Naturalmente, durante questo periodo ci furono guerre, epidemie e carestie, ma tuttavia le donne tartare non smisero di dare alla luce bambini e, secondo i dati statistici, sembra che la popolazione nell'URSS e in Russia fosse in costante crescita, il cresceva anche il numero dei tartari ... "

Vorrei chiarire che stiamo parlando del censimento nella Russia zarista, quando circa 25 milioni di tartari etnici furono registrati nell '"etnia russa" solo perché si erano convertiti all'Ortodossia (a volte volontariamente, ma più spesso - non avendo altra scelta) . Il poeta tartaro G. Tukay si lamentava del fatto che "quasi tutto il popolo tartaro è stato reso slavo".

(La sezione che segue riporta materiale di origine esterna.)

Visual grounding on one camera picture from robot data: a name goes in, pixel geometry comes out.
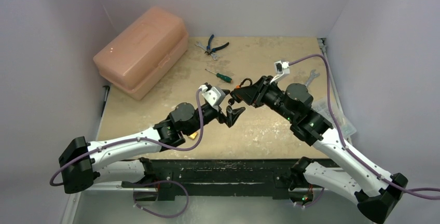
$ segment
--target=wooden tabletop
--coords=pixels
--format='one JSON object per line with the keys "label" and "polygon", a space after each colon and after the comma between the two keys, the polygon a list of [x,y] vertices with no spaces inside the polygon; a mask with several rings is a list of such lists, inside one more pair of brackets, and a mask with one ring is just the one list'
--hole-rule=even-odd
{"label": "wooden tabletop", "polygon": [[[99,140],[122,137],[143,131],[165,119],[181,102],[196,106],[195,91],[205,82],[222,89],[234,89],[235,85],[249,77],[257,81],[262,75],[274,75],[273,63],[280,59],[294,61],[309,54],[320,53],[313,37],[215,37],[213,47],[230,42],[219,51],[218,61],[195,46],[197,41],[206,44],[208,37],[191,37],[188,50],[167,74],[141,101],[136,101],[116,87],[111,88],[101,127]],[[232,84],[222,82],[207,68],[233,78]],[[284,90],[287,85],[305,83],[310,71],[321,74],[309,87],[314,100],[326,96],[326,73],[321,59],[311,58],[291,67],[291,74],[278,83]],[[222,109],[227,106],[226,97]],[[148,154],[151,159],[271,159],[271,158],[326,158],[321,152],[299,141],[290,131],[289,123],[263,106],[258,109],[246,106],[232,128],[213,120],[204,127],[201,144],[192,151],[167,150]],[[180,147],[190,147],[196,140],[186,138]]]}

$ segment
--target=blue pliers handle
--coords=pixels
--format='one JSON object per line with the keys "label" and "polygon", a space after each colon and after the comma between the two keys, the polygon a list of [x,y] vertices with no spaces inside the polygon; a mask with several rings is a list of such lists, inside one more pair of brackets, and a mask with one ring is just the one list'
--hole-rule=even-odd
{"label": "blue pliers handle", "polygon": [[219,51],[219,50],[221,50],[221,49],[224,49],[224,48],[226,48],[226,47],[229,45],[229,42],[227,42],[227,43],[221,45],[220,47],[212,48],[212,49],[211,49],[211,41],[212,41],[212,39],[214,39],[214,35],[211,35],[211,36],[209,37],[208,45],[207,45],[207,50],[205,51],[205,53],[206,53],[207,55],[210,55],[211,53],[214,53],[214,52],[216,52],[216,51]]}

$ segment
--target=purple cable
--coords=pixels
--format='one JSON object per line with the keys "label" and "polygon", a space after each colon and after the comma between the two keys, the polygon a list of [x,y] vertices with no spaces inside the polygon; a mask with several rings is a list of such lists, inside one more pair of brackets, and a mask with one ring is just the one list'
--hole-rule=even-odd
{"label": "purple cable", "polygon": [[136,206],[137,208],[139,208],[139,209],[141,209],[141,210],[143,210],[143,211],[145,211],[145,212],[147,212],[147,213],[150,213],[150,214],[152,214],[152,215],[155,215],[155,216],[157,216],[157,217],[161,217],[161,218],[174,218],[174,217],[177,217],[177,216],[183,214],[183,212],[186,210],[186,208],[188,207],[188,204],[189,204],[189,194],[188,194],[188,191],[185,189],[185,187],[183,187],[183,185],[181,185],[180,183],[178,183],[178,182],[176,182],[176,181],[171,181],[171,180],[162,180],[162,181],[155,181],[155,182],[153,182],[153,183],[149,183],[149,184],[134,184],[134,185],[147,187],[147,186],[152,186],[152,185],[156,185],[156,184],[166,184],[166,183],[175,184],[175,185],[181,187],[181,188],[183,189],[183,192],[185,192],[185,195],[186,195],[186,203],[185,203],[185,206],[183,207],[183,209],[182,209],[180,212],[178,212],[177,214],[173,214],[173,215],[161,215],[161,214],[155,213],[155,212],[153,212],[153,211],[151,211],[151,210],[148,210],[148,209],[146,209],[146,208],[140,206],[140,205],[136,202],[135,192],[133,192],[133,202],[134,202],[134,206]]}
{"label": "purple cable", "polygon": [[[299,60],[296,60],[296,61],[294,61],[294,62],[289,62],[289,66],[292,66],[292,65],[294,65],[294,64],[296,64],[296,63],[298,63],[298,62],[302,62],[302,61],[304,61],[304,60],[306,60],[306,59],[309,59],[309,58],[312,58],[312,57],[319,57],[319,58],[321,58],[322,61],[324,62],[325,70],[326,70],[326,73],[327,73],[327,106],[328,106],[328,110],[329,110],[329,112],[330,112],[330,116],[332,117],[333,122],[335,123],[335,127],[336,127],[336,129],[337,129],[337,131],[338,131],[338,135],[339,135],[339,139],[341,140],[341,144],[342,144],[342,146],[345,148],[347,144],[345,143],[345,140],[344,140],[344,138],[343,138],[343,136],[342,136],[341,127],[339,126],[338,122],[336,121],[336,117],[335,117],[335,115],[333,114],[332,107],[331,107],[331,104],[330,104],[330,69],[328,68],[328,63],[327,63],[327,60],[325,59],[325,57],[322,56],[322,55],[320,55],[320,54],[311,54],[311,55],[308,55],[308,56],[306,56],[306,57],[303,57],[303,58],[301,58],[301,59],[299,59]],[[416,191],[437,191],[437,192],[440,192],[440,189],[438,189],[438,188],[405,189],[405,188],[403,188],[403,187],[401,187],[401,186],[399,186],[399,185],[397,185],[397,184],[395,184],[395,183],[393,183],[393,182],[391,182],[391,181],[389,181],[389,180],[387,180],[387,179],[385,179],[385,178],[382,178],[382,175],[381,175],[380,173],[378,173],[378,172],[375,171],[371,166],[369,166],[367,163],[365,163],[364,161],[362,161],[362,159],[359,158],[358,156],[356,156],[356,154],[354,154],[350,149],[346,149],[346,151],[347,151],[347,152],[348,152],[348,153],[349,153],[349,154],[350,154],[350,155],[351,155],[351,156],[352,156],[357,162],[359,162],[360,164],[362,164],[362,165],[363,165],[364,167],[366,167],[369,171],[371,171],[374,175],[376,175],[378,178],[380,178],[380,179],[381,179],[382,181],[384,181],[385,183],[387,183],[387,184],[393,186],[394,188],[396,188],[396,189],[398,189],[398,190],[400,190],[400,191],[402,191],[402,192],[405,192],[405,193],[408,193],[408,194],[414,195],[415,197],[420,197],[420,198],[427,199],[427,200],[440,200],[440,196],[433,197],[433,196],[430,196],[430,195],[425,195],[425,194],[419,194],[419,193],[416,193]]]}
{"label": "purple cable", "polygon": [[[141,137],[140,140],[148,141],[148,142],[152,142],[152,143],[154,143],[154,144],[157,144],[157,145],[163,146],[163,147],[165,147],[165,148],[172,149],[172,150],[178,150],[178,151],[189,151],[189,150],[193,150],[193,149],[195,149],[197,146],[199,146],[200,142],[202,141],[202,137],[203,137],[203,112],[202,112],[202,106],[201,106],[201,104],[200,104],[200,99],[199,99],[199,93],[200,93],[201,91],[202,91],[201,89],[198,89],[197,92],[196,92],[197,109],[198,109],[198,111],[199,111],[199,119],[200,119],[200,135],[199,135],[199,139],[197,140],[197,142],[196,142],[193,146],[188,147],[188,148],[178,148],[178,147],[174,147],[174,146],[170,146],[170,145],[167,145],[167,144],[161,143],[161,142],[159,142],[159,141],[156,141],[156,140],[153,140],[153,139],[150,139],[150,138],[147,138],[147,137]],[[120,144],[125,144],[125,143],[129,143],[129,142],[138,142],[138,141],[139,141],[139,140],[138,140],[137,138],[128,138],[128,139],[124,139],[124,140],[116,141],[116,142],[111,143],[111,144],[103,145],[103,146],[101,147],[101,148],[102,148],[101,150],[107,149],[108,147],[112,147],[112,146],[120,145]],[[65,165],[63,165],[61,168],[59,168],[59,169],[54,173],[54,175],[52,175],[52,177],[50,178],[49,184],[50,184],[51,186],[54,186],[54,187],[63,185],[63,183],[54,183],[54,182],[53,182],[53,181],[55,180],[55,178],[58,176],[58,174],[60,174],[63,170],[65,170],[65,169],[66,169],[67,167],[69,167],[70,165],[72,165],[72,164],[78,162],[79,160],[85,158],[86,156],[89,156],[89,155],[91,155],[91,154],[93,154],[93,153],[95,153],[95,152],[99,152],[99,151],[100,151],[100,149],[99,149],[99,148],[96,148],[96,149],[94,149],[94,150],[91,150],[91,151],[89,151],[89,152],[86,152],[86,153],[84,153],[84,154],[82,154],[82,155],[80,155],[80,156],[78,156],[78,157],[72,159],[71,161],[69,161],[68,163],[66,163]],[[175,184],[175,185],[177,185],[177,186],[179,186],[179,187],[181,187],[181,188],[183,189],[183,191],[184,191],[185,194],[186,194],[186,204],[185,204],[185,207],[183,208],[183,210],[180,211],[180,212],[177,213],[177,214],[174,214],[174,215],[161,215],[161,214],[154,213],[154,212],[152,212],[152,211],[149,211],[149,210],[147,210],[147,209],[141,207],[141,206],[138,205],[138,204],[136,203],[136,201],[135,201],[136,206],[137,206],[138,208],[140,208],[140,209],[142,209],[142,210],[144,210],[144,211],[146,211],[146,212],[152,214],[152,215],[155,215],[155,216],[158,216],[158,217],[162,217],[162,218],[174,218],[174,217],[177,217],[177,216],[181,215],[181,214],[186,210],[186,208],[187,208],[187,206],[188,206],[188,204],[189,204],[189,194],[188,194],[188,192],[186,191],[185,187],[183,187],[183,185],[181,185],[180,183],[178,183],[178,182],[176,182],[176,181],[171,181],[171,180],[166,180],[166,181],[156,181],[156,182],[154,182],[154,183],[144,184],[143,186],[151,186],[151,185],[155,185],[155,184],[159,184],[159,183],[171,183],[171,184]]]}
{"label": "purple cable", "polygon": [[319,199],[322,197],[323,194],[324,194],[324,188],[321,189],[321,192],[319,192],[318,197],[316,199],[313,199],[313,201],[310,204],[305,205],[305,207],[307,208],[307,207],[311,207],[311,206],[315,205],[316,202],[319,201]]}

Torniamo alle parole di Mikhail Zadornov, ha detto:

“Ma negli anni '80, negli Urali meridionali iniziò a essere costruita una centrale idroelettrica. E all'improvviso, come in una fiaba, le rovine di intere città iniziarono ad apparire da sotto terra ... La città principale, che riuscì a essere restaurata quasi fino alle fondamenta di ogni casa, 2500 anni aC! Cioè, questa città fu costruita prima della costruzione delle piramidi egiziane! E in ogni casa c'è un forno per la fusione del bronzo! Ma in Grecia, secondo la conoscenza accademica tradizionale, il bronzo arrivò solo nel secondo millennio a.C. Ero agli scavi di questa città. Si chiama Arkaim..."

Ma cosa c'entrano gli slavi (apparsi nel IV-VI secolo a Polabye) e i Rus' (apparsi poco prima nello stesso luogo dell'Europa occidentale) con questo Arkaim? Gli slavi e i russi sono realtà solo all'inizio del primo millennio della nostra era, e Zadornov parla del suo Arkaim russo, che esisteva 2500 anni prima della nostra era - e 3000 anni prima della comparsa degli slavi!

La Russia, in quanto fonte di molte razze e popoli, ha qualcosa di cui essere orgogliosa anche senza i miti di Zadornov sugli “slavi e i russi”. Il problema è che questi miti non consentono di ritornare a una vera comprensione del ruolo davvero enorme della Russia nella storia mondiale dell'emergere e dello sviluppo di razze e popoli DIVERSI - ma di ridurlo solo alla noiosa storia della miserabile colonia di Principi di Kiev e poi re dell'Orda, con i quali presumibilmente “iniziò l'intera storia della Russia. Diciamo che tutto è iniziato con Yuri Dolgorukov. Ma che dire di Arkaim? È stata davvero fondata da questo principe di Kiev?

Per quanto riguarda la vera storia degli slavi e il mistero del loro aspetto, ne parleremo nel prossimo numero del giornale.